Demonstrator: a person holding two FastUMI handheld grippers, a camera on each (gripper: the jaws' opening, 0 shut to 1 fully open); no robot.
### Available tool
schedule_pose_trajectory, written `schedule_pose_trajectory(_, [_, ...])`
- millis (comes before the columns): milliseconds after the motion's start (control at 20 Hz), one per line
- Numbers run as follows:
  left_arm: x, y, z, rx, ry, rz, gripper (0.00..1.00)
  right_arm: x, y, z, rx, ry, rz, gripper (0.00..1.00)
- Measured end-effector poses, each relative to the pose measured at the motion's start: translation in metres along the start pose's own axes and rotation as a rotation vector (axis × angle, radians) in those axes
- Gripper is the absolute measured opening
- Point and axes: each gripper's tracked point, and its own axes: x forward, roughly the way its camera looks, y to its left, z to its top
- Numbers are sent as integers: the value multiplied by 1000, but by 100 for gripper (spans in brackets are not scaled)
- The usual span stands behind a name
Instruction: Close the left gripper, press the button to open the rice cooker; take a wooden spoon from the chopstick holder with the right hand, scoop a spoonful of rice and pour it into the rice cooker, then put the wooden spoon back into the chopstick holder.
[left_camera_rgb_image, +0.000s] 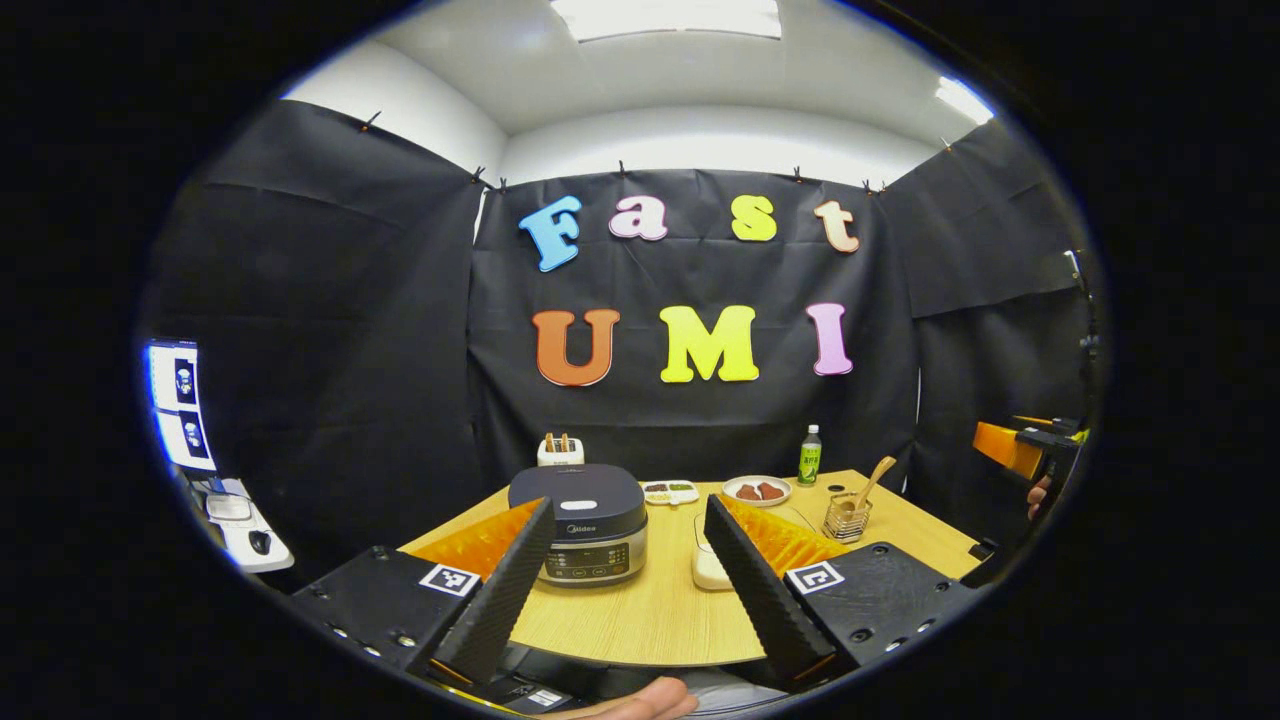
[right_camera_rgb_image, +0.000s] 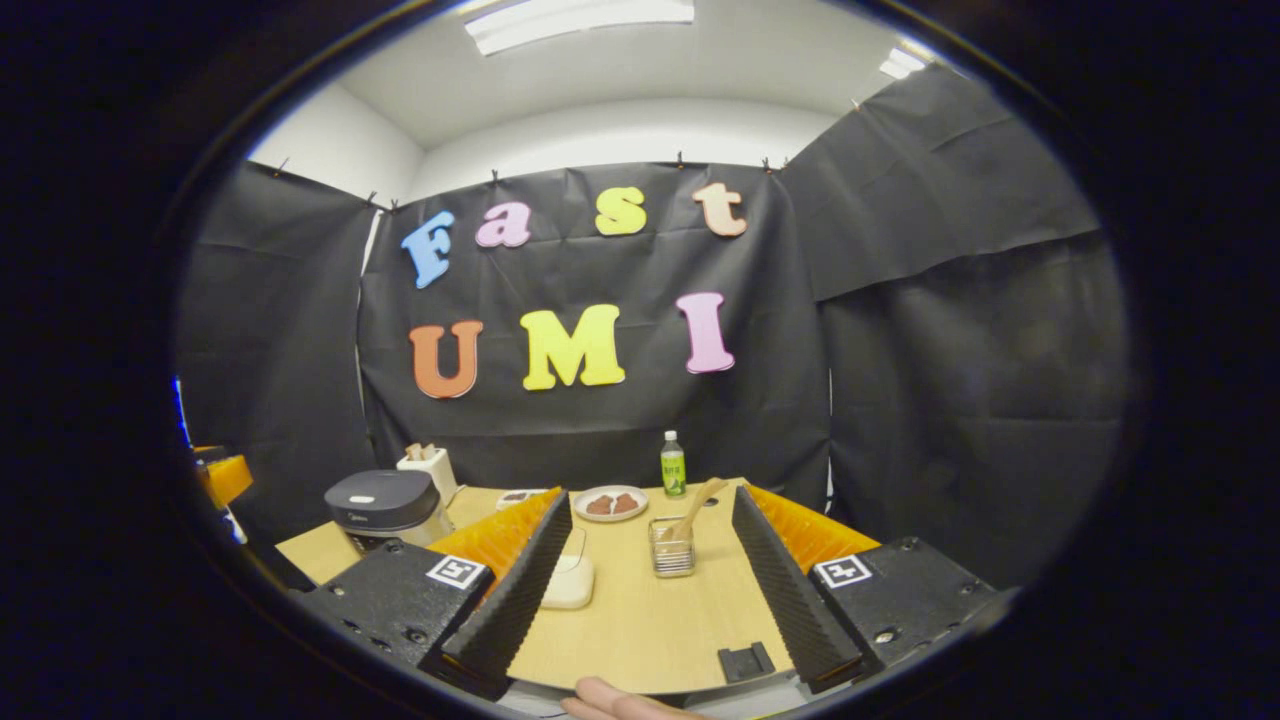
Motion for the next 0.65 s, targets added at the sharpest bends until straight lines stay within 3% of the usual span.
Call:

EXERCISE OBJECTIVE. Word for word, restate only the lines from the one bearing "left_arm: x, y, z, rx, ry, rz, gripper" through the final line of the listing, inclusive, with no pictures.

EXERCISE ANSWER.
  left_arm: x, y, z, rx, ry, rz, gripper (0.00..1.00)
  right_arm: x, y, z, rx, ry, rz, gripper (0.00..1.00)
- Measured end-effector poses, each relative to the pose measured at the motion's start: translation in metres along the start pose's own axes and rotation as a rotation vector (axis × angle, radians) in those axes
- Gripper is the absolute measured opening
- Point and axes: each gripper's tracked point, and its own axes: x forward, roughly the way its camera looks, y to its left, z to its top
- Numbers are sent as integers: the value multiplied by 1000, but by 100 for gripper (spans in brackets are not scaled)
- The usual span stands behind a name
Instruction: Close the left gripper, press the button to open the rice cooker; take a wooden spoon from the chopstick holder with the right hand, scoop a spoonful of rice and pour it into the rice cooker, then put the wooden spoon back into the chopstick holder.
[left_camera_rgb_image, +0.000s] 
[right_camera_rgb_image, +0.000s] 
Motion for the next 0.65 s, targets added at the sharpest bends until straight lines stay within 3% of the usual span.
Call:

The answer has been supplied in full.